Oxford’s definition of art starts with “the expression or application of human creative skill and imagination…” It’s important to me that art require both skill and imagination. Conception and execution. Skill without imagination is craft, not art. And imagination without skill is just dreaming. Not to denigrate craft and dreaming; both are wonderful, but to me they’re not art.

While the exact distinction is different for each of us, there seems to be a general societal consensus about the dichotomy in general. This consensus changes over time and within subcultures, and reveals a lot about us. But where does this consensus come from?

ARBITERS OF TASTE

The art-world always has a number of elite cadres eager to announce What Is Great. These arbiters of taste include well-defined organizations like the American Film Academy and the International Association of Art Critics, but perhaps the contributions of symphony boards, collectors, and art curators are more influential. Either way, I contend that our tastes are molded by an elitist cognoscenti. And sometimes, the inwardly focused literati spirals out of control and leads us astray.

Consider the ars subtilior, a fourteenth-century offshoot of the better known ars nova style, which brought us an explosion of innovation (well, by medieval standards) in polyphonic composition. Ars subtilior was a very complicated style that was difficult to perform, and frankly hard to listen to. Musical historian Richard Hopper says the style “enabled the cantus to indulge in a wide variety of rhythmic complications, sometimes to the point of destroying all feeling of a consistent metrical organization.” Historical performer David Monroe calls the style a “late fourteenth century avant-garde” and complains that “the composer seems to be attempting to cram into one piece all the notational subtleties and intricate cross rhythms of which music is capable.” Conventional wisdom says the Ars subtilior was “probably produced, sung, and enjoyed by a small audience of specialists and connoisseurs.”
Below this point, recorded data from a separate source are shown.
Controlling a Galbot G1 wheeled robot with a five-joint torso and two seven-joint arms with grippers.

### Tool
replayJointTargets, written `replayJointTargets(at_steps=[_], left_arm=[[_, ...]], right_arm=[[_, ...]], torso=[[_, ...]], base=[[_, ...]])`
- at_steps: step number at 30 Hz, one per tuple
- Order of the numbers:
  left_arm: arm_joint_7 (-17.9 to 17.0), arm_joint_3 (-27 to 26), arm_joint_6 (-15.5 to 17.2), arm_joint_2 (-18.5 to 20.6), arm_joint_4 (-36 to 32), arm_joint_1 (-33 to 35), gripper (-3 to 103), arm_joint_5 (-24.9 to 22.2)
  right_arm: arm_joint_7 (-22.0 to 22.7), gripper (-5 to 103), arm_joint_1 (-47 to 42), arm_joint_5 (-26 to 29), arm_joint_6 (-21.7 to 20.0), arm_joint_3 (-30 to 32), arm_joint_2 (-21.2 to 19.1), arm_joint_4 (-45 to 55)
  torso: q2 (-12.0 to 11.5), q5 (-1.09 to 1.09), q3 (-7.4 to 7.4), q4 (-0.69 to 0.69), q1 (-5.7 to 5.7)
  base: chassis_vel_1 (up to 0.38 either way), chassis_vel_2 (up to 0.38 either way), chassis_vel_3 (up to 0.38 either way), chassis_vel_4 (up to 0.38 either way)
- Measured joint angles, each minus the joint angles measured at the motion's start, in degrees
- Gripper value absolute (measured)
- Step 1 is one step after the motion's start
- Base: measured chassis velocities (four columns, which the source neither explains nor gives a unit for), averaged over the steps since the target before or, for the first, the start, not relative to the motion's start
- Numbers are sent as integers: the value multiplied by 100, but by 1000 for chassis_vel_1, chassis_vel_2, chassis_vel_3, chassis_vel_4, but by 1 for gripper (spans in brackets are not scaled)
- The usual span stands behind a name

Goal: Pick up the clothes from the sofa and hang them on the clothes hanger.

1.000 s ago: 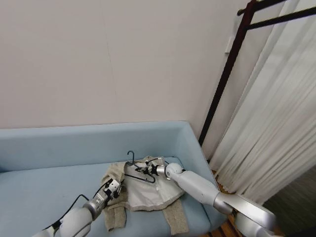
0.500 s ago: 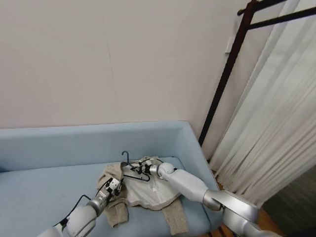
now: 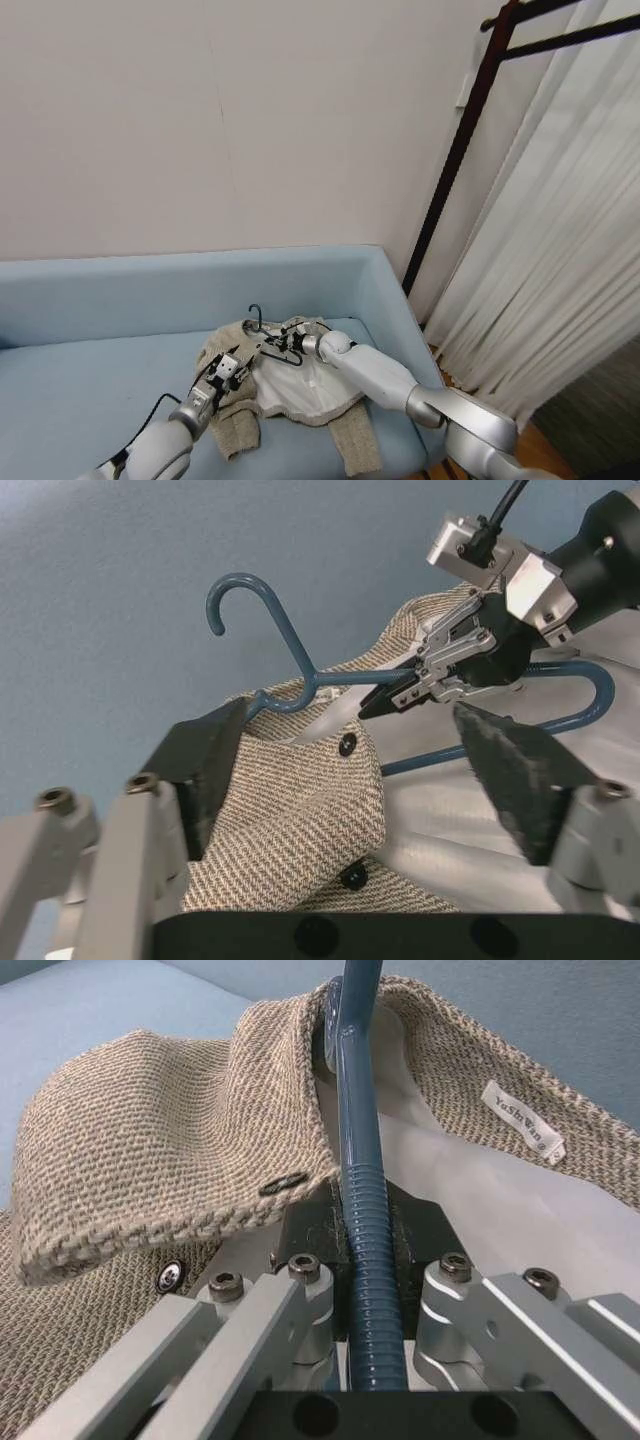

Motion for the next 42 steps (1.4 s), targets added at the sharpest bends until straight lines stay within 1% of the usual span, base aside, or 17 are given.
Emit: replayJointTargets(at_steps=[3,7,8,10,13,14,16,19,20,23,24,25,29,30,33,36,42], left_arm=[[-66,-19,39,-6,-3,9,82,-17],[-479,-77,406,-136,-11,113,97,-92],[-479,-77,406,-136,-11,113,97,-92],[-760,-35,569,-322,-65,185,100,-304],[-1071,40,1039,-512,-250,346,100,-613],[-1071,40,1039,-512,-250,346,100,-613],[-1400,105,1339,-628,-306,426,100,-1045],[-2095,159,1447,-1005,-201,477,100,-1945],[-2095,159,1447,-1005,-201,477,100,-1945],[-2900,84,1230,-1491,-179,599,100,-2882],[-2900,84,1230,-1491,-179,599,100,-2882],[-3093,-5,1055,-1722,-193,697,100,-3077],[-3335,-239,435,-2342,-6,907,100,-3175],[-3335,-239,435,-2342,-6,907,100,-3175],[-3371,-358,55,-2760,283,866,100,-3160],[-3195,-502,-190,-3079,554,649,100,-3129],[-3002,-537,-299,-3185,874,354,100,-3129]], right_arm=[[-51,9,3,-57,3,39,72,-111],[-44,9,-50,-123,16,172,76,-92],[-44,9,-50,-123,16,172,76,-92],[24,9,-109,-90,-5,218,-32,73],[69,9,-154,-17,-48,253,-189,280],[69,9,-154,-17,-48,253,-189,280],[78,9,-186,7,-68,297,-239,360],[85,9,-247,11,-85,351,-294,446],[85,9,-247,11,-85,351,-294,446],[86,9,-303,16,-99,385,-364,545],[86,9,-303,16,-99,385,-364,545],[87,9,-324,18,-105,410,-374,561],[83,9,-339,20,-113,435,-392,566],[83,9,-339,20,-113,435,-392,566],[79,9,-339,23,-122,437,-399,565],[75,9,-339,28,-128,437,-435,573],[60,9,-358,34,-135,423,-529,613]], torso=[[0,0,0,0,0],[0,0,0,2,0],[0,0,0,2,0],[0,0,0,2,0],[0,1,0,0,0],[0,1,0,0,0],[0,2,0,0,0],[0,1,0,2,0],[0,1,0,2,0],[0,0,1,0,0],[0,0,1,0,0],[1,1,0,-1,0],[0,1,0,2,0],[0,1,0,2,0],[1,1,1,2,0],[1,1,1,0,0],[1,1,1,0,0]], base=[[0,0,0,0],[0,0,0,0],[0,0,0,0],[0,0,0,0],[0,0,0,0],[0,0,0,0],[0,0,0,0],[0,0,0,0],[0,0,0,0],[0,0,0,0],[0,0,0,0],[0,0,0,0],[0,0,0,0],[0,0,0,0],[0,0,0,0],[0,0,0,0],[0,0,0,0]])
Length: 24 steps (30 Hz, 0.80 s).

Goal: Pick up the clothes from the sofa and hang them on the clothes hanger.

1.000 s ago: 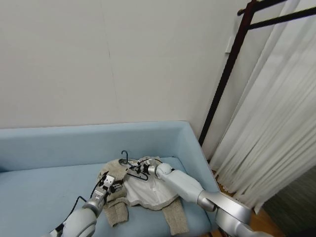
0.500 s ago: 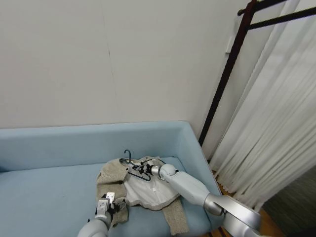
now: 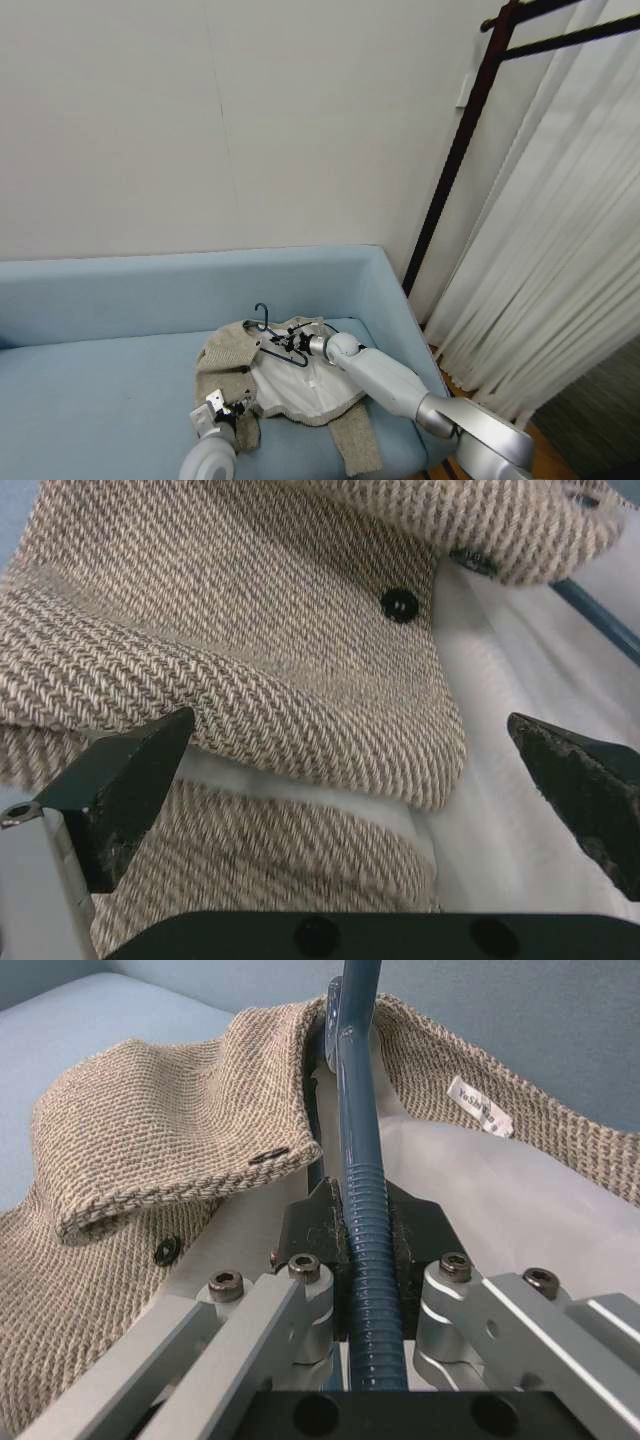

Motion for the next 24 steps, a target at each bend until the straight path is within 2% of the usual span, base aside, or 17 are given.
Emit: replayJointTargets(at_steps=[6,16,24], left_arm=[[52,28,-1,2,165,-128,100,-94],[-55,-23,20,-176,-264,256,100,-174],[-88,-140,-197,-213,181,-40,100,-85]], right_arm=[[-15,9,-6,31,-10,-1,-151,78],[-32,9,-4,53,-25,12,-182,43],[-31,9,-1,42,-47,-59,-85,38]], torso=[[0,0,0,0,0],[0,-1,0,1,0],[0,-1,0,1,0]], base=[[0,0,0,0],[0,0,0,0],[0,0,0,0]])
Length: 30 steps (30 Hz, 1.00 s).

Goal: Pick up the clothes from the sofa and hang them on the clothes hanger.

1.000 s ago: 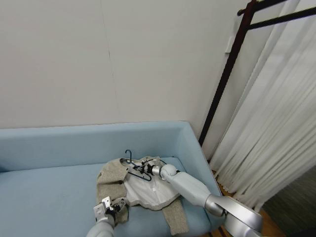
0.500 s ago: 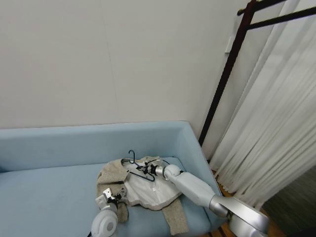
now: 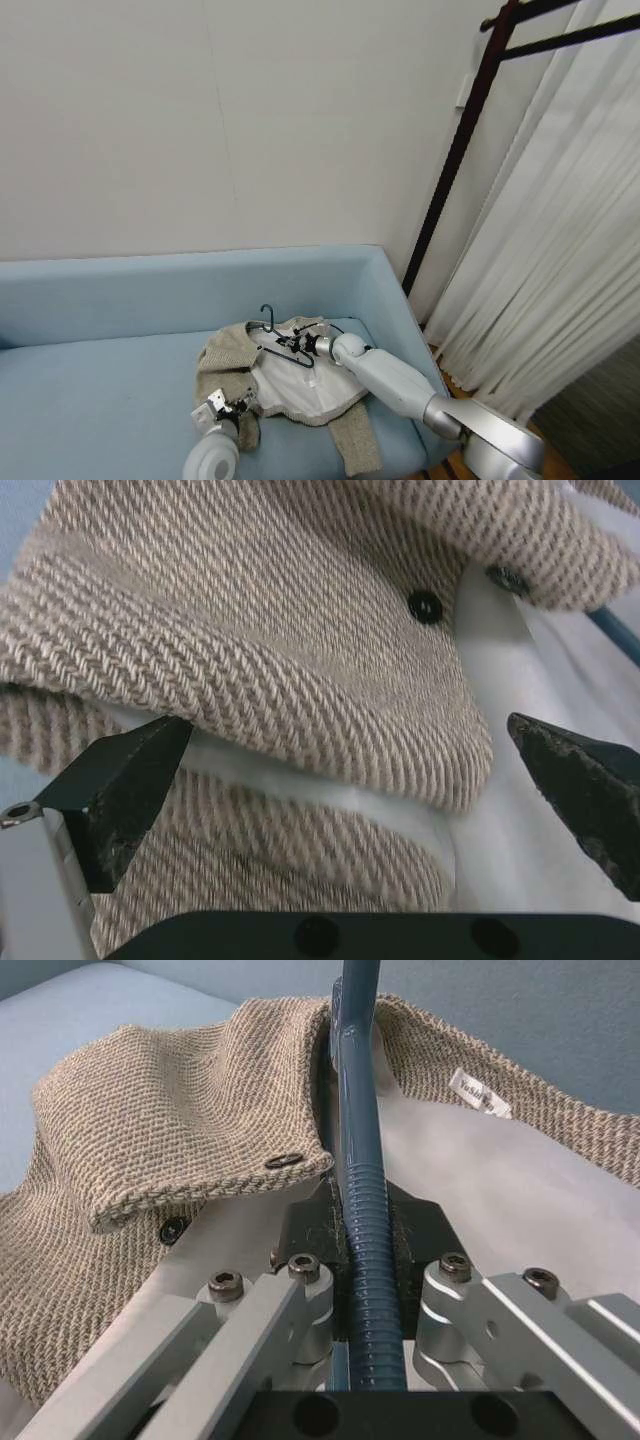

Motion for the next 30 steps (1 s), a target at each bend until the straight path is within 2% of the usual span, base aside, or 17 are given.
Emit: replayJointTargets(at_steps=[7,8,10,14,16,18,19,22,23,25,26,28,29,30], left_arm=[[22,-16,-91,-94,217,-169,100,23],[27,-8,-134,-109,268,-173,96,42],[31,-3,-153,-118,298,-176,96,61],[39,5,-263,-169,436,-236,74,135],[39,12,-285,-185,480,-262,74,150],[17,48,-343,-215,548,-316,63,169],[17,48,-343,-215,548,-316,63,169],[-87,101,-347,-228,537,-304,46,171],[-87,101,-347,-228,537,-304,46,171],[-189,130,-346,-229,498,-255,36,171],[-225,140,-341,-229,470,-218,36,170],[-259,143,-336,-230,425,-149,25,170],[-259,143,-336,-230,425,-149,25,170],[-279,143,-333,-231,410,-119,20,170]], right_arm=[[6,9,2,6,-49,-58,-65,70],[13,9,2,10,-54,-59,-82,84],[18,9,1,15,-56,-59,-94,94],[44,9,-18,48,-68,-67,-159,139],[52,9,-25,55,-70,-69,-173,149],[66,9,-33,69,-84,-87,-214,195],[66,9,-33,69,-84,-87,-214,195],[124,9,-32,126,-97,-114,-252,269],[124,9,-32,126,-97,-114,-252,269],[152,9,-21,143,-101,-118,-253,280],[162,9,-17,148,-101,-118,-253,280],[174,9,-16,157,-101,-118,-253,282],[174,9,-16,157,-101,-118,-253,282],[174,9,-16,157,-102,-115,-260,289]], torso=[[0,1,0,0,0],[0,1,0,0,0],[0,0,0,0,0],[0,1,0,0,0],[0,1,0,0,0],[0,1,0,-1,0],[0,1,0,-1,0],[0,1,0,-1,0],[0,1,0,-1,0],[0,1,0,0,0],[0,1,0,0,0],[0,1,0,0,0],[0,1,0,0,0],[0,1,0,0,0]], base=[[0,0,0,0],[0,0,0,0],[0,0,0,0],[0,0,0,0],[0,0,0,0],[0,0,0,0],[0,0,0,0],[0,0,0,0],[0,0,0,0],[0,0,0,0],[0,0,0,0],[0,0,0,0],[0,0,0,0],[0,0,0,0]])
Doesn’t that sound like the technically challenging but largely unlisten-to-able product of twelve-point composition? Like the godawful formless cacophony of free jazz? Like all those other art forms whose appeal eludes the unpolished masses but is lauded by the self-congratulatory inner circle of critics? We’re not supposed to admit we can’t stomach these forms because that would be philistine, but you know it’s true.
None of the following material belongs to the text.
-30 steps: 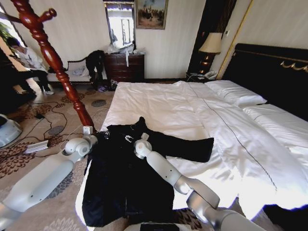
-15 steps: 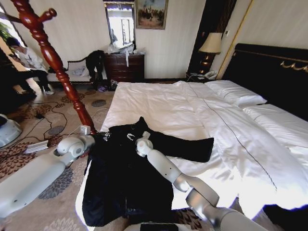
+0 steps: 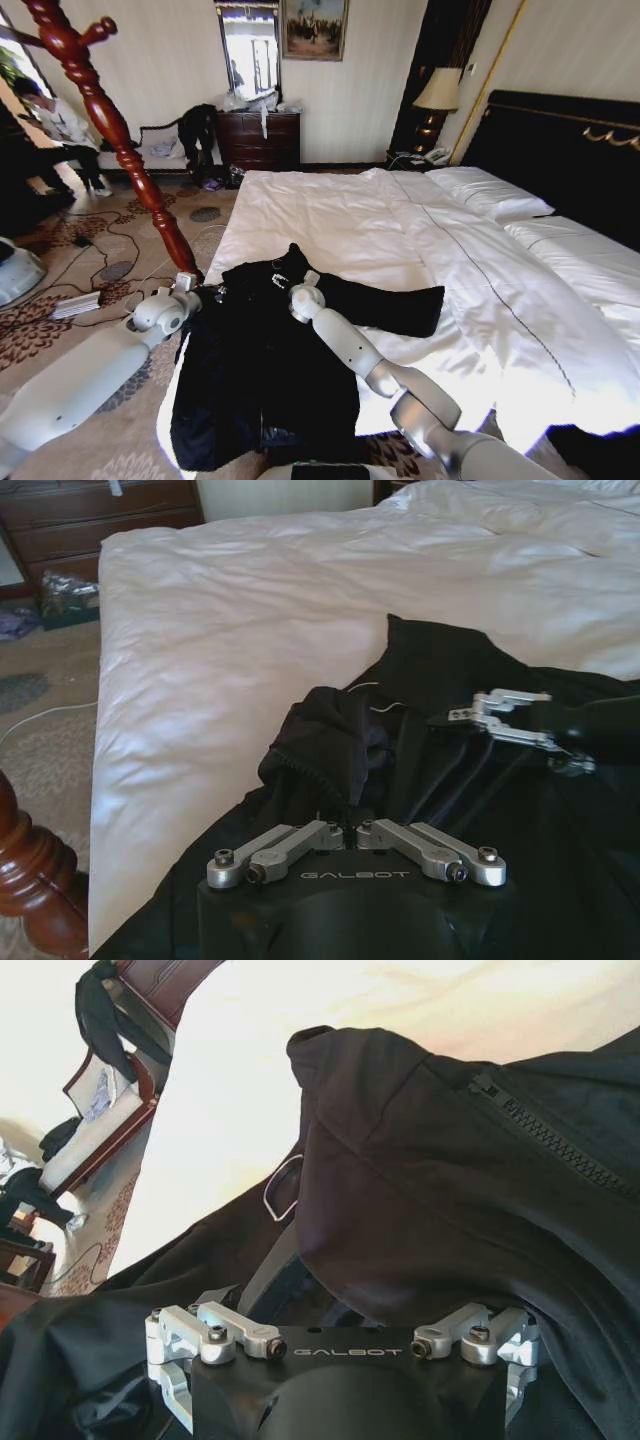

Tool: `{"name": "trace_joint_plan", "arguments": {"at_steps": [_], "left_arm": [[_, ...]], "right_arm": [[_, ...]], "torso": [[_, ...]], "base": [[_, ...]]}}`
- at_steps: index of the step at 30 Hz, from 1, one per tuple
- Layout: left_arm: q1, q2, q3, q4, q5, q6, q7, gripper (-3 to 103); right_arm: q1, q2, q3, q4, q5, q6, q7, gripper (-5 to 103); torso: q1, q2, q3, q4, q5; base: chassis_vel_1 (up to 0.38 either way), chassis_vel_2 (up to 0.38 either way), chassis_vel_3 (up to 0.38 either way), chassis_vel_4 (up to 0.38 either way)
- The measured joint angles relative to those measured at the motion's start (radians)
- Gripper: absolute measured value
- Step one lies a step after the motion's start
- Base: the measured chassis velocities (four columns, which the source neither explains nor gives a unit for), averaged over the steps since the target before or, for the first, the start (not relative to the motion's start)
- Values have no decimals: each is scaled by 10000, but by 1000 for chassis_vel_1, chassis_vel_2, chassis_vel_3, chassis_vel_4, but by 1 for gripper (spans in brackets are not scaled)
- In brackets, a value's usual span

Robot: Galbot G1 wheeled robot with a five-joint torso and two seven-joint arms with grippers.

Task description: Pick up the clothes from the bed and hang them on the clothes hanger.

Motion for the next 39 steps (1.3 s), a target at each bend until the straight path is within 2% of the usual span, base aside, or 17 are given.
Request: {"name": "trace_joint_plan", "arguments": {"at_steps": [8,15,17,20,21,24,25,26,27,28,30,33,36,39], "left_arm": [[46,694,-8,-525,-176,-116,484,1],[72,619,161,-489,138,-251,592,1],[78,413,248,-446,167,-359,516,1],[9,48,178,-577,-533,-530,172,1],[9,48,178,-577,-533,-530,172,1],[-412,-568,-30,-761,-2106,-672,-471,1],[-412,-568,-30,-761,-2106,-672,-471,1],[-523,-713,-64,-783,-2477,-671,-659,1],[-721,-1013,-90,-780,-3023,-626,-1075,1],[-819,-1204,-90,-721,-3190,-611,-1299,1],[-879,-1345,-88,-630,-3238,-611,-1475,1],[-1081,-1923,-66,-124,-3268,-688,-2148,1],[-1159,-2225,-66,249,-3215,-742,-2438,1],[-1128,-2241,-66,449,-3016,-773,-2533,1]], "right_arm": [[137,-21,280,-153,-68,45,-19,100],[350,22,325,-200,-45,59,-4,100],[421,26,287,-210,-37,66,0,100],[326,-7,97,-194,-71,85,5,100],[326,-7,97,-194,-71,85,5,100],[82,56,-225,-206,-297,178,-18,100],[82,56,-225,-206,-297,178,-18,100],[29,116,-284,-237,-373,206,-36,100],[-48,257,-378,-296,-501,258,-75,100],[-81,319,-421,-305,-537,275,-85,100],[-107,341,-459,-304,-552,285,-85,100],[-249,350,-635,-52,-562,296,28,100],[-394,353,-787,343,-562,295,165,100],[-429,356,-803,555,-625,295,191,100]], "torso": [[0,0,0,-2,-1],[0,0,0,-1,-1],[1,0,0,1,-1],[0,0,0,1,-2],[0,0,0,1,-2],[0,0,0,-4,-1],[0,0,0,-4,-1],[0,0,0,-5,0],[0,0,0,-3,0],[0,0,0,0,0],[0,0,-1,4,1],[0,0,-1,-2,-1],[1,0,0,-4,-2],[-1,0,0,3,-2]], "base": [[0,0,0,0],[0,0,0,0],[0,0,0,0],[0,0,0,0],[0,0,0,0],[0,0,0,0],[0,0,0,0],[0,0,0,0],[0,0,0,0],[0,0,0,0],[0,0,0,0],[0,0,0,0],[0,0,0,0],[0,0,0,0]]}}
No wonder we see our ironic hipsters eschewing the Arbiters of Taste and deliberately embracing products they don’t like, from Pabst Blue Ribbon to boomboxes.

PUSHING THE LIMIT

When Piero Manzoni shat in a can and labeled it Artist’s Shit, and when John Cage composed a completely silent work entitled 4’33”, that took imagination. My view is that because neither required any particular skill, they weren’t art. They were important works nonetheless because they compel us to examine the limitations of art. But not everything art-related and important is itself art.

And that’s precisely what I think Piero Manzoni was saying with his petulant can of crap. Manzoni knew it wasn’t Great Art, but it was important as a symbolic bitch-slap to the literati.